WORK INSTRUCTION
Please repeat the listing exactly, starting at its first line and stopping after the line that contains "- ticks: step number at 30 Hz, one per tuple".

(COLLECTED MATERIAL)

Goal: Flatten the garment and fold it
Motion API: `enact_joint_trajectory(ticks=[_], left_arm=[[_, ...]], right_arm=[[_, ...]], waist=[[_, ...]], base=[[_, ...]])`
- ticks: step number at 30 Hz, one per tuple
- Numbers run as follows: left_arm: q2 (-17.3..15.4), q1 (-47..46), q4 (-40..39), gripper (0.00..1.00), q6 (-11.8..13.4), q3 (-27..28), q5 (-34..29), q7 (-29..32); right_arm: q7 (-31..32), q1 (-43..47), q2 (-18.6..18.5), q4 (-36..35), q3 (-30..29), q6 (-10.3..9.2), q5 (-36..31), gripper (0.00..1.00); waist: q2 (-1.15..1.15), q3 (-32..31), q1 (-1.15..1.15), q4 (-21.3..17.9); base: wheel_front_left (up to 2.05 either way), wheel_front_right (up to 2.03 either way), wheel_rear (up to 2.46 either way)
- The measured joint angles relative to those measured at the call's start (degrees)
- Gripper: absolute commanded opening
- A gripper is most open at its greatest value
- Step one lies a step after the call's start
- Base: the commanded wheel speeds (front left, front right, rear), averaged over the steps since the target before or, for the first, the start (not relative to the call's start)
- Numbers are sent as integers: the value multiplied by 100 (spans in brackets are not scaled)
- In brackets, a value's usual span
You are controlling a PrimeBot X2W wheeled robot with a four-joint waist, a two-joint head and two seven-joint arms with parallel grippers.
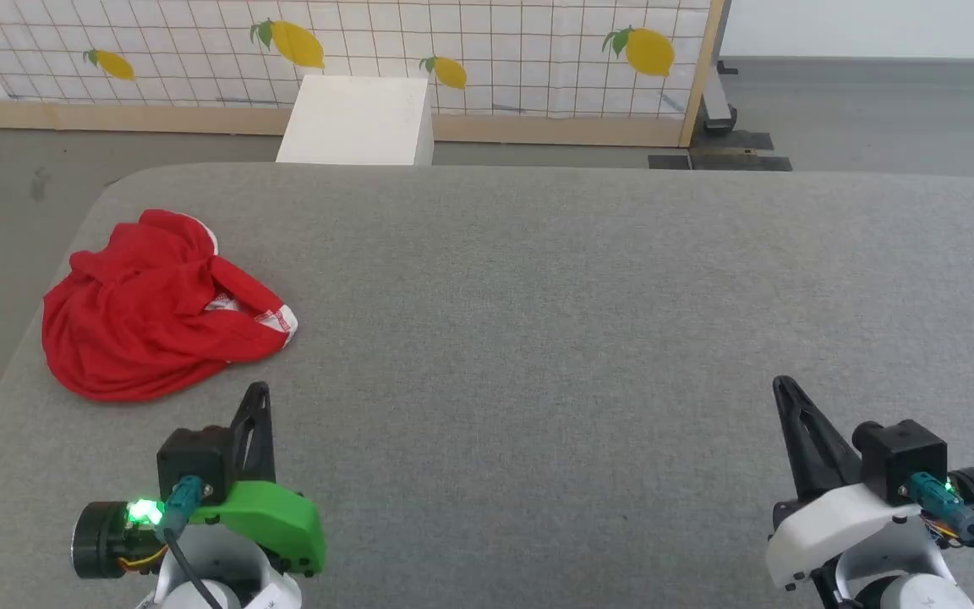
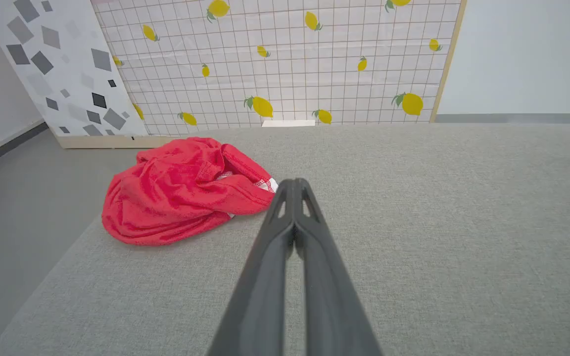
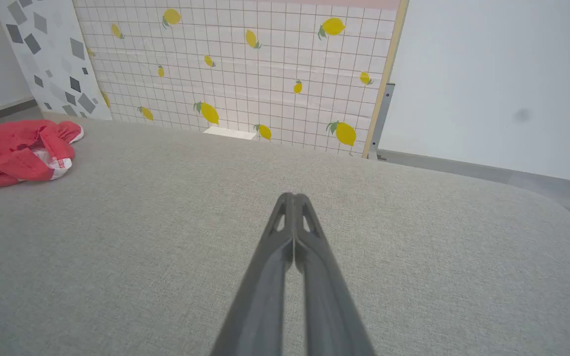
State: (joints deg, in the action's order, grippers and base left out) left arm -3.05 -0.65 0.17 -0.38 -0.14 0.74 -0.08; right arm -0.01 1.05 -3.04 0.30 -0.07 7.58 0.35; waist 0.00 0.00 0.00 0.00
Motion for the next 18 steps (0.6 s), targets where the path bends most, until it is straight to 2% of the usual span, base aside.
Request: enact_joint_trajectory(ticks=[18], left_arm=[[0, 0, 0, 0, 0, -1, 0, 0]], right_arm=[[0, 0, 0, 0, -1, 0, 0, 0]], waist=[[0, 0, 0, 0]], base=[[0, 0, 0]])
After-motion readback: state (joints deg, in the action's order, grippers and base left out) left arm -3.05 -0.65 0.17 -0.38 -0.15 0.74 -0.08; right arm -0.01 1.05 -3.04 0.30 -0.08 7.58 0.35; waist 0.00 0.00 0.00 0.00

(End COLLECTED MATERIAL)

OUTPUT BELOW
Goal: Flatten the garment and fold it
Motion API: `enact_joint_trajectory(ticks=[_], left_arm=[[_, ...]], right_arm=[[_, ...]], waist=[[_, ...]], base=[[_, ...]])`
- ticks: step number at 30 Hz, one per tuple

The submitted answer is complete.